05-31-2012, 08:01 PM (This post was last modified: 05-31-2012 08:05 PM by LiveToCook.)
Post: #11
RE: Food Under Pressure??
I can only agree with all that has been written here. My mother used a ''Presto'' for as long as I remember and I use prestoS, I have 4 of them. The things you can do in them... Ribs for example, you put some good beer in (yes perfectly good beerBig Grin) in place of water, rub the ribs with your favorite dry rub, add some lemon juice onto the meat and steam for 30 minutes. Let cool, if you try to pull out when too hot, they will fall apart. This process will melt some of the fat out. Then you can finish either on the BarB's grill or in the smoker.
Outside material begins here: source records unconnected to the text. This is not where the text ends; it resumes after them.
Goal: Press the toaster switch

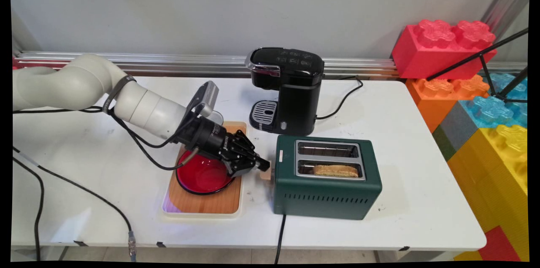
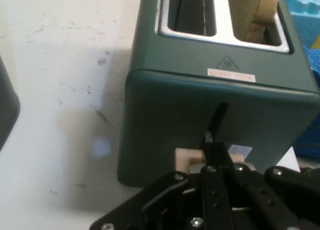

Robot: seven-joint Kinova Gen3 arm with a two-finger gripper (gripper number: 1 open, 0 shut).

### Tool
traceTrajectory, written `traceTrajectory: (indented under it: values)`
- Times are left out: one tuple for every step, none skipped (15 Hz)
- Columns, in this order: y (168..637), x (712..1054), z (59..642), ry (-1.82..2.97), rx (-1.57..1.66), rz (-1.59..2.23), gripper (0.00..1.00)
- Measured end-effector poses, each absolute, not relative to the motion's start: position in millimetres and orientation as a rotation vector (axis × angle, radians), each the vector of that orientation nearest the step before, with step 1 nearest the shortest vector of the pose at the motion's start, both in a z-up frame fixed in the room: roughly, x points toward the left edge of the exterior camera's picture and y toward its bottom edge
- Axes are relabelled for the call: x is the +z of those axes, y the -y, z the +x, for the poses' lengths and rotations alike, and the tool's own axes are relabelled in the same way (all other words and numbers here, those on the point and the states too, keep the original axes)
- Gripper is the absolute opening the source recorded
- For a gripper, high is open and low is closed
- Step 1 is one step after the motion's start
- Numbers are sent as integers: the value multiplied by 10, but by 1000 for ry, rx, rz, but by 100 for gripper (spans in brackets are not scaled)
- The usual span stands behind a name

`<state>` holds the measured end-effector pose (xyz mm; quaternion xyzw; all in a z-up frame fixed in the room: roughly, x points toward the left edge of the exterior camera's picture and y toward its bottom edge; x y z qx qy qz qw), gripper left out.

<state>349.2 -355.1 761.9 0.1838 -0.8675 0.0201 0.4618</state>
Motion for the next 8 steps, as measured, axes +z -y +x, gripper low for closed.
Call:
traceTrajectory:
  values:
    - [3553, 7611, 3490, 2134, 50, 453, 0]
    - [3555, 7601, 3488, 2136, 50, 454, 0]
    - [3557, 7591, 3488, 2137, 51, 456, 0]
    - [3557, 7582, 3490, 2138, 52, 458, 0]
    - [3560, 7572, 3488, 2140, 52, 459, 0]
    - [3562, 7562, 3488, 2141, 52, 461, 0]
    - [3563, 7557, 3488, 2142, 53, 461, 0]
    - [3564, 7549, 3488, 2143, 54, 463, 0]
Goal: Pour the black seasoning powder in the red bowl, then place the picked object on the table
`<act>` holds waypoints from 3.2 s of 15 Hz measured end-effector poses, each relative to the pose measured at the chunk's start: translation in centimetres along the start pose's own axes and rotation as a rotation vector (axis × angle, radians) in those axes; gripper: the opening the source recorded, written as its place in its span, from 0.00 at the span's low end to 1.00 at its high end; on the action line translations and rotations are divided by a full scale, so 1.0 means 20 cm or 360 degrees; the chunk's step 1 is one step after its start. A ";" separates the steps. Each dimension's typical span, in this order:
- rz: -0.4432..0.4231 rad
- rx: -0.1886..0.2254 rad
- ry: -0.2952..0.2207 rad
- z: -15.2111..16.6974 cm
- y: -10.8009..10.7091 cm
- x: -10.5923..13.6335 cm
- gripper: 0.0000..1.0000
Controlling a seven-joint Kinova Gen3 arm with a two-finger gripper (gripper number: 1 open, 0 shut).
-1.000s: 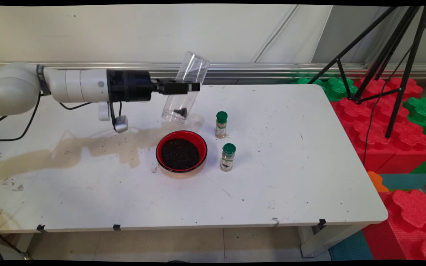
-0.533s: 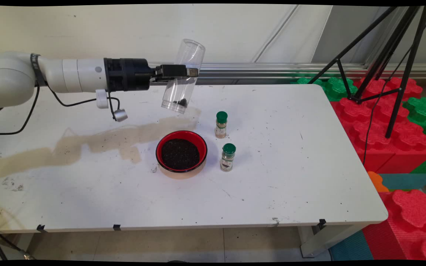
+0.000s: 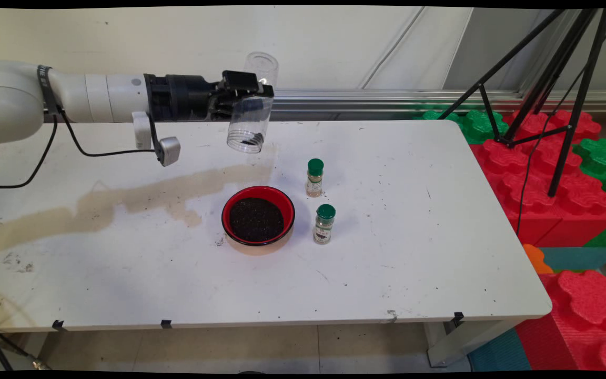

If anyone is interested I can post the recipe step by step. Going back to the pressure cooker, you have to keep in mind that as long as the orifices are NOT blocked by something from the inside... No problem(s), if the seals are dried up, the unit will not seal and it will not cook properly under pressure. If you need something cooked rapidly, this will do it!!! And to my taste, it will do a better job than a slow cooker. When it comes to canning meats and sauces, you can do it with one of the jumbo units and if you follow the right procedures, you will never have any food poisoning. My Italian, Spanish and Portuguese friends that do canning, for the whole family, all have units that are so big... they use them on gaz burners in the back yard or in the garage. Those sessions by the way are interesting parties in the falls, I had the priviledge of attending (and working). They also all have units that are more in the normal stove top sizes.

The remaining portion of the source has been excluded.